Exercise prompt » Print the data once more, exactly as given. Drop the pictures.

····················

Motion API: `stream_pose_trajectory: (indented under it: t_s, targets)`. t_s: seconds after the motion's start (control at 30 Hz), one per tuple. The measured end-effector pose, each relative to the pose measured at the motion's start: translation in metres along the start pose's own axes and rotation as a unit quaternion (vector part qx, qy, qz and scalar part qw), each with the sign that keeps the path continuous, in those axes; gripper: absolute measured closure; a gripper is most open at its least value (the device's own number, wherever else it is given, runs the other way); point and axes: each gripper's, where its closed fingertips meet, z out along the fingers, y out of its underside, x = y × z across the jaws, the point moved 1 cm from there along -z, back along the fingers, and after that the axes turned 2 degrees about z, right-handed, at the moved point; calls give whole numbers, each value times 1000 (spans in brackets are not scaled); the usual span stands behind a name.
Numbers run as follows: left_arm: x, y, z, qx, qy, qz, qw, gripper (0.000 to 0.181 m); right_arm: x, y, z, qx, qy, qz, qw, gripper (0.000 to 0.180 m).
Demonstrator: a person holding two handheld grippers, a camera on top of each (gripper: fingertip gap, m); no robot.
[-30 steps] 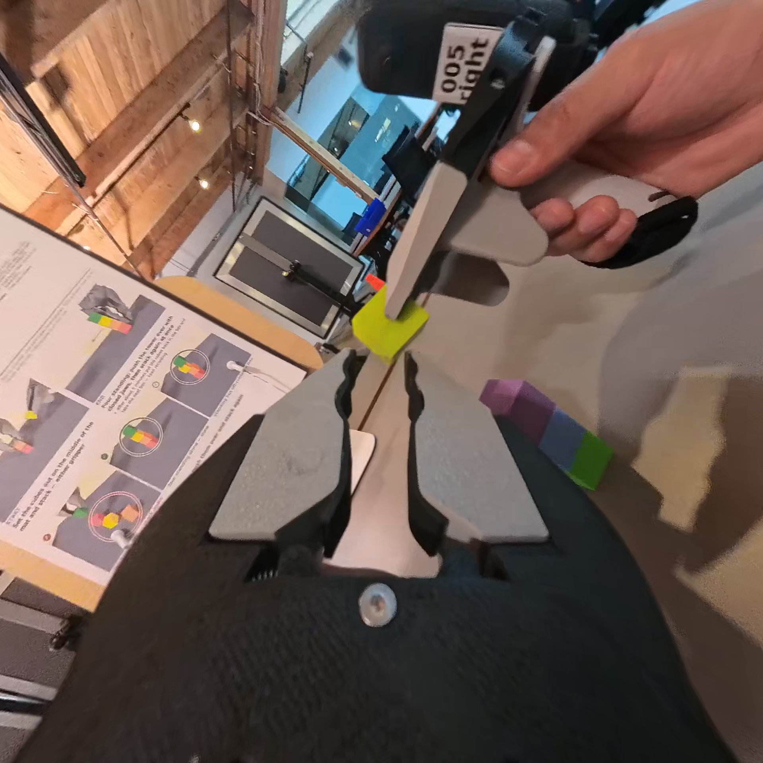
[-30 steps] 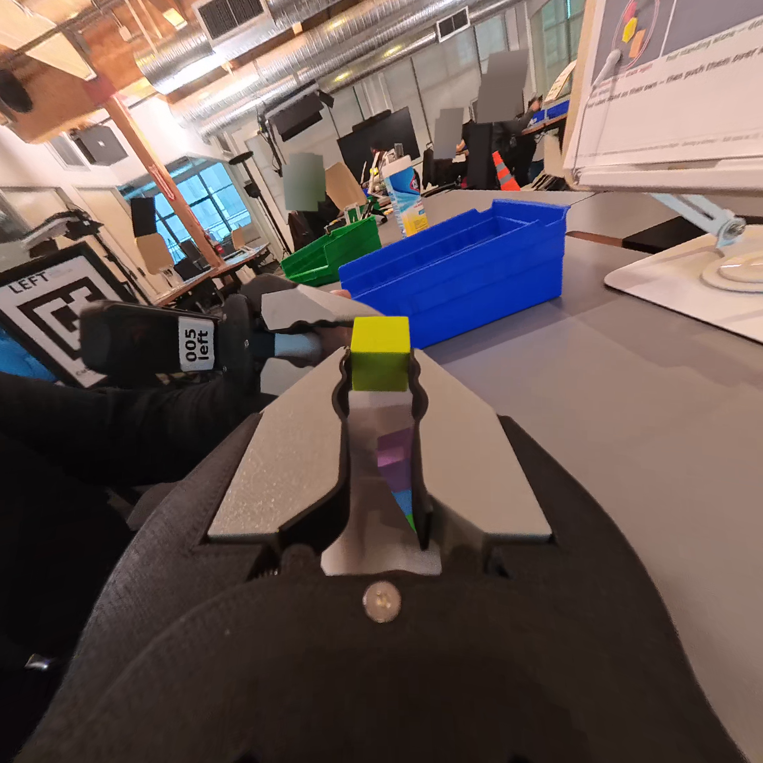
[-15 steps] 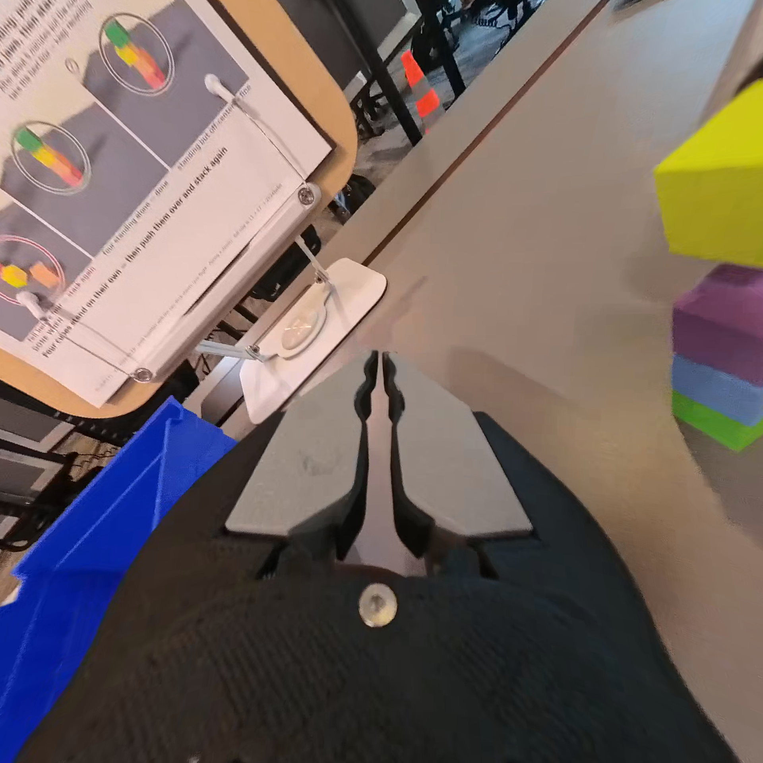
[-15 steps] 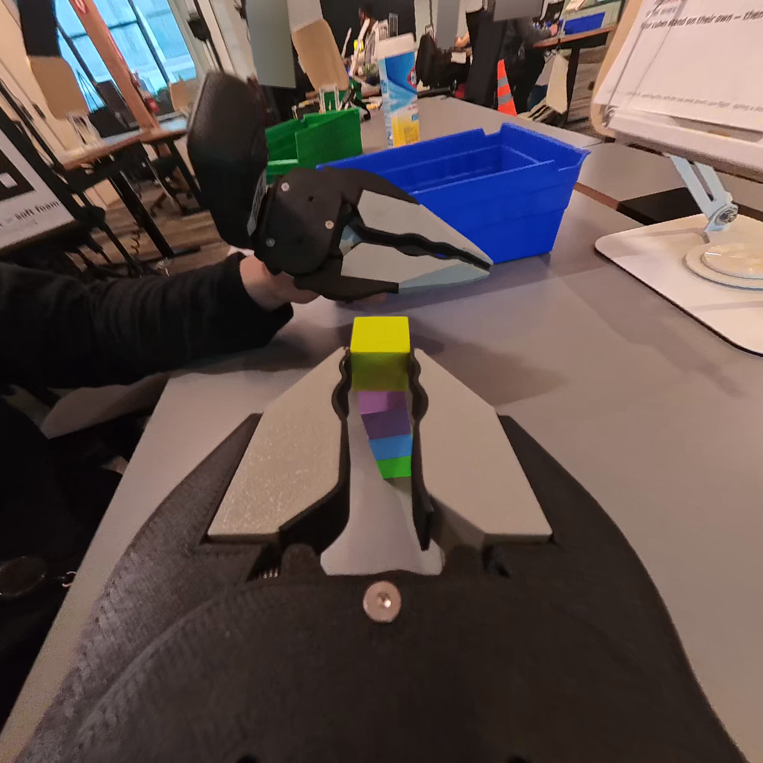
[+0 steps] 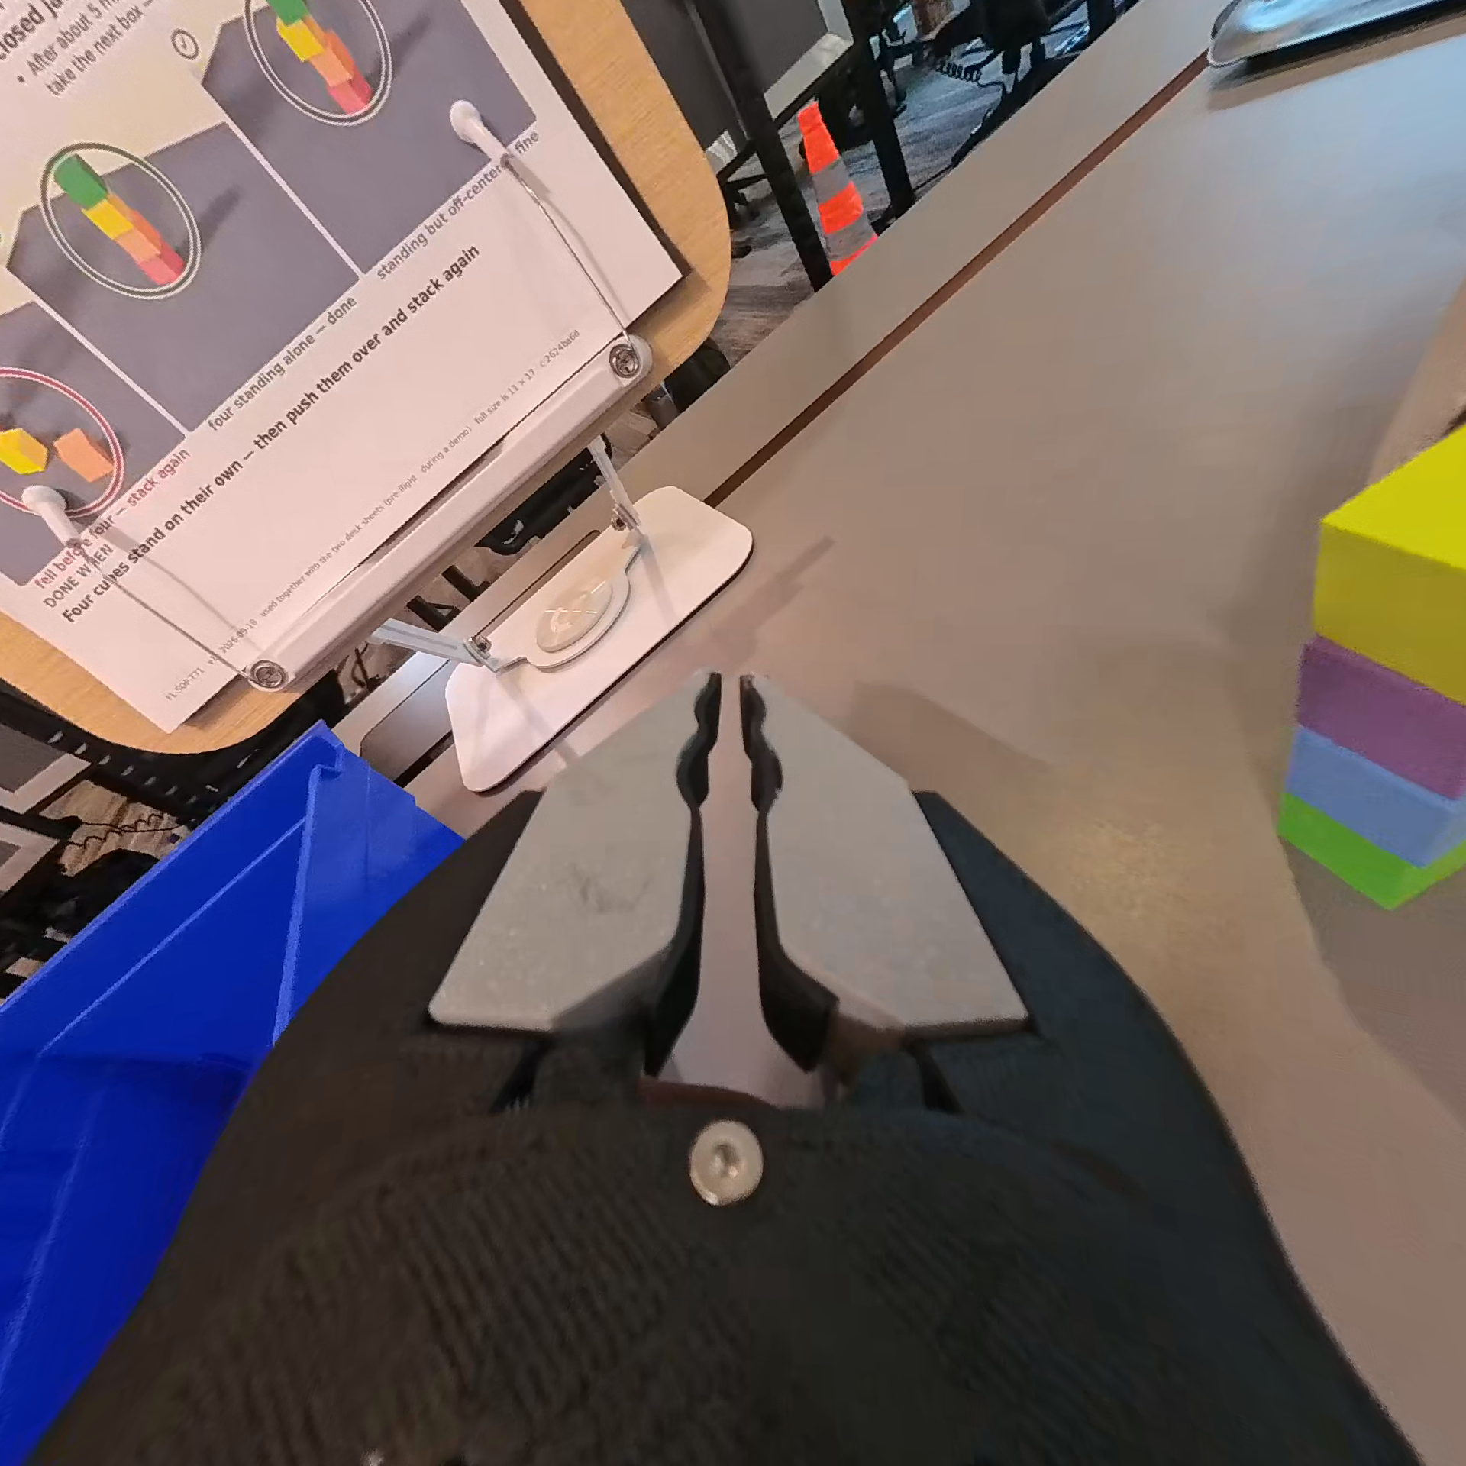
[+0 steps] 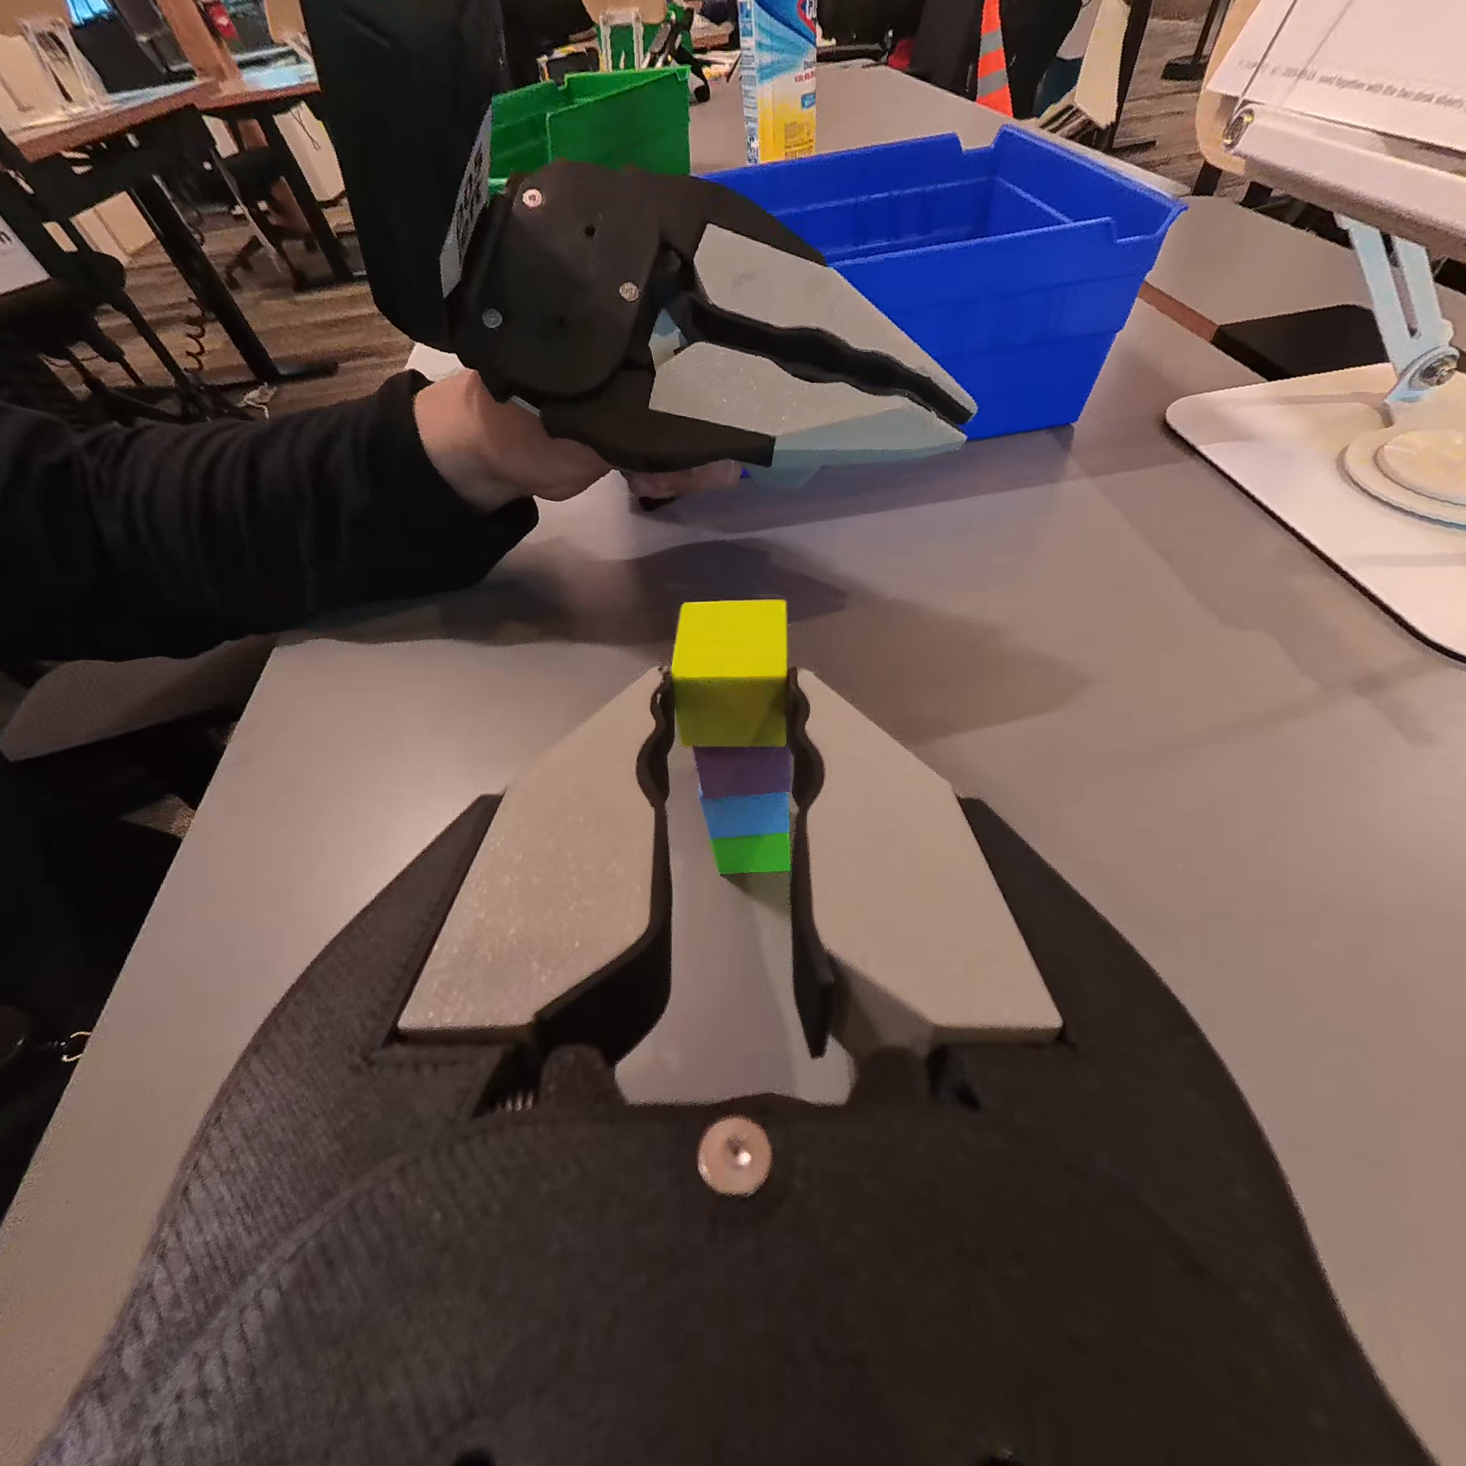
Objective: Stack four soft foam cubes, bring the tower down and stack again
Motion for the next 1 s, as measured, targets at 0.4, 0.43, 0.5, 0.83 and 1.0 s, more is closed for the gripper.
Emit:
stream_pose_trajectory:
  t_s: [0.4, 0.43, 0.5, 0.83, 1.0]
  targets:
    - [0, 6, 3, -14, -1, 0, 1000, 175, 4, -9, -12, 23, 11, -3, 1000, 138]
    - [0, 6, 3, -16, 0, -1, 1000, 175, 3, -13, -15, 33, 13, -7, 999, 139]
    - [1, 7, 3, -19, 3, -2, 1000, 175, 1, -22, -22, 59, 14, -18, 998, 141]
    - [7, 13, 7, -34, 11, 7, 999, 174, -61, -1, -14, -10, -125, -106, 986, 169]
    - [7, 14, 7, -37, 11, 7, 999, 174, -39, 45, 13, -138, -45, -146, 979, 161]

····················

Answer to the exercise »
Motion API: `stream_pose_trajectory: (indented under it: t_s, targets)`. t_s: seconds after the motion's start (control at 30 Hz), one per tuple. The measured end-effector pose, each relative to the pose measured at the motion's start: translation in metres along the start pose's own axes and rotation as a unit quaternion (vector part qx, qy, qz and scalar part qw), each with the sign that keeps the path continuous, in those axes; gripper: absolute measured closure; a gripper is most open at its least value (the device's own number, wherever else it is given, runs the other way); point and axes: each gripper's, where its closed fingertips meet, z out along the fingers, y out of its underside, x = y × z across the jaws, the point moved 1 cm from there along -z, back along the fingers, and after that the axes turned 2 degrees about z, right-handed, at the moved point; calls give whole numbers, each value times 1000 (spans in brackets are not scaled); the usual span stands behind a name.
Numbers run as follows: left_arm: x, y, z, qx, qy, qz, qw, gripper (0.000 to 0.181 m); right_arm: x, y, z, qx, qy, qz, qw, gripper (0.000 to 0.180 m).
Demonstrator: a person holding two handheld grippers, a camera on top of each (gripper: fingertip gap, m); no robot.
[-30 steps] 
[-30 steps] 
[-15 steps] 
[-15 steps] 
[+0 steps] 
[+0 steps] 
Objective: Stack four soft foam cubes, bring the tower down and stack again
Motion for the next 1 s, as measured, targets at 0.4, 0.43, 0.5, 0.83 and 1.0 s, more is closed for the gripper.
Emit:
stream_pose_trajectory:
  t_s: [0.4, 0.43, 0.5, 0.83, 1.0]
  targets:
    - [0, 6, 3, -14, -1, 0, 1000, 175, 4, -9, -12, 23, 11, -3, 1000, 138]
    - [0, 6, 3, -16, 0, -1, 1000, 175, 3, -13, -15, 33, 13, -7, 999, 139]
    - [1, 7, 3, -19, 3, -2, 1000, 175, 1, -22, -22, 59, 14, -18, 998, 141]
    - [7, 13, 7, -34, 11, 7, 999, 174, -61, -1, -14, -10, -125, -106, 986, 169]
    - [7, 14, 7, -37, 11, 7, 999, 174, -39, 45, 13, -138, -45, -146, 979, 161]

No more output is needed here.